LONDON – The US Federal Reserve’s new policy statement will, as usual, be analyzed in excruciating detail in the days ahead, as investors seek guidance on when and how quickly interest rates will be raised. Notably, the word “patient” does not appear, and the Fed has signaled that it may raise its benchmark rate as early as June. But the particular wording is far less telling than the context in which the statement is being released.

In fact, uncertainty about monetary policy in the United States has been the leading driver of financial-market volatility this year. After all, the potential effect of interest-rate hikes on the US yield curve has a major impact on the pricing of all global assets.

But three factors suggest that investors are over-emphasizing the risk of a curve re-pricing. First, economic developments will likely lead the Fed to exhibit caution when it comes to the process of raising interest rates.
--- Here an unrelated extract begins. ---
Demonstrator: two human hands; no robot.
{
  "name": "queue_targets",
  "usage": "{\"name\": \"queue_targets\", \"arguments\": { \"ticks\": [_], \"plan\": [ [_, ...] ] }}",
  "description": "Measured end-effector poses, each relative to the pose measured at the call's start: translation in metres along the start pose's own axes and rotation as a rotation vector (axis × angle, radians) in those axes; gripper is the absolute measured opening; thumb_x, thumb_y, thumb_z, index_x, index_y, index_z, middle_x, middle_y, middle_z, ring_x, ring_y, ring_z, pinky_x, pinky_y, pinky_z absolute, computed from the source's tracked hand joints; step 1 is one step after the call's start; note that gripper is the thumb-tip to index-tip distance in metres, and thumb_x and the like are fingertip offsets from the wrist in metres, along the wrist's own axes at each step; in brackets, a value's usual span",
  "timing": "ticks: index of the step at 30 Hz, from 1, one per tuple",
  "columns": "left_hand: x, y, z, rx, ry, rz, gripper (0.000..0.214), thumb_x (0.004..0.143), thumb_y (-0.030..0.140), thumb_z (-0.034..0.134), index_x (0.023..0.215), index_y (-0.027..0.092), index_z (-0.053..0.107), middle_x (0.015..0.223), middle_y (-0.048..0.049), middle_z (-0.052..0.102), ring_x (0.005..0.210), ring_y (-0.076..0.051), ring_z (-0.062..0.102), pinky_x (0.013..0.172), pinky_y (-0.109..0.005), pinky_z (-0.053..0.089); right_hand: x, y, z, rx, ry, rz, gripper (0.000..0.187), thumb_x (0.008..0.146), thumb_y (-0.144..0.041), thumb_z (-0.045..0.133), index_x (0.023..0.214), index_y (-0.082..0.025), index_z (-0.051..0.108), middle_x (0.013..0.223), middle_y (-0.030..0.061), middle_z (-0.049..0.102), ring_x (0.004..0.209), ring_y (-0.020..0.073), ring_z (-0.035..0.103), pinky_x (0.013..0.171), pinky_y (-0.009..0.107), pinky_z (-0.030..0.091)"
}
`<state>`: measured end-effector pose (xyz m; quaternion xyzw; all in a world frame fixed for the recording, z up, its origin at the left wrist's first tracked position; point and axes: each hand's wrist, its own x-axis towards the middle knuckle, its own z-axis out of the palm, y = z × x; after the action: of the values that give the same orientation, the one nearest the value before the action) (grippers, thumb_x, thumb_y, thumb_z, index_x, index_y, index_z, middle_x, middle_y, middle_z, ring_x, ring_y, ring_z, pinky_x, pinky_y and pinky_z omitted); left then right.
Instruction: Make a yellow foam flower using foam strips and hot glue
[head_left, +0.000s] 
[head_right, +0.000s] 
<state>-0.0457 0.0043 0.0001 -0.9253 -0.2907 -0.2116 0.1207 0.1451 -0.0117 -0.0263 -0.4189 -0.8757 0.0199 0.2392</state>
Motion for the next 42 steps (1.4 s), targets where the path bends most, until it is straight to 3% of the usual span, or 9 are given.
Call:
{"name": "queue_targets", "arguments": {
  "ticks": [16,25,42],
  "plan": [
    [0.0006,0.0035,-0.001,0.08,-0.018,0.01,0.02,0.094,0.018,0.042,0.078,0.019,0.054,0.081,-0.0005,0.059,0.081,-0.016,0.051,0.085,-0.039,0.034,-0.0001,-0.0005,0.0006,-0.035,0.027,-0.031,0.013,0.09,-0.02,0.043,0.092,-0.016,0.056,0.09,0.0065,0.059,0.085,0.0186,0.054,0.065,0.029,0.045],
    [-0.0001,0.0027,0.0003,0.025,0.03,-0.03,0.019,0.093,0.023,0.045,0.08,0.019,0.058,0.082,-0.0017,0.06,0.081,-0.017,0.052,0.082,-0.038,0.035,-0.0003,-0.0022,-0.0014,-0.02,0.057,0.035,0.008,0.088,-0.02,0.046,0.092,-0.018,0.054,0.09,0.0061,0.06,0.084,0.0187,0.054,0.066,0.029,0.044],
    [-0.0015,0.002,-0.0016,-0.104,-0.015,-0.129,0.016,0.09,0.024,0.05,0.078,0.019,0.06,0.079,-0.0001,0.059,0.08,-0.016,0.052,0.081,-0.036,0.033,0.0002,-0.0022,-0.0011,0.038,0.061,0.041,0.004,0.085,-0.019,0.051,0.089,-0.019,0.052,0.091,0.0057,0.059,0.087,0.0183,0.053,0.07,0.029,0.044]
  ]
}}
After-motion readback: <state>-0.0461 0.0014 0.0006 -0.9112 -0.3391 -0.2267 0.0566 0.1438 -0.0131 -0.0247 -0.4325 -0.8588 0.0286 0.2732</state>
Second, even if the Fed acts quickly, investor appetite for returns will anchor yields. Third, the technical features of the market will ensure strong demand for US Treasury bills.

Let us begin with the relevant economic developments. The consensus nowadays is that the US economy is growing steadily, with the leading indicators pointing toward further expansion, and labor-market data surpassing expectations. Job creation is strong, with total non-farm payroll employment having increased by 295,000 in February and the unemployment rate falling yet again, to just 5.5%.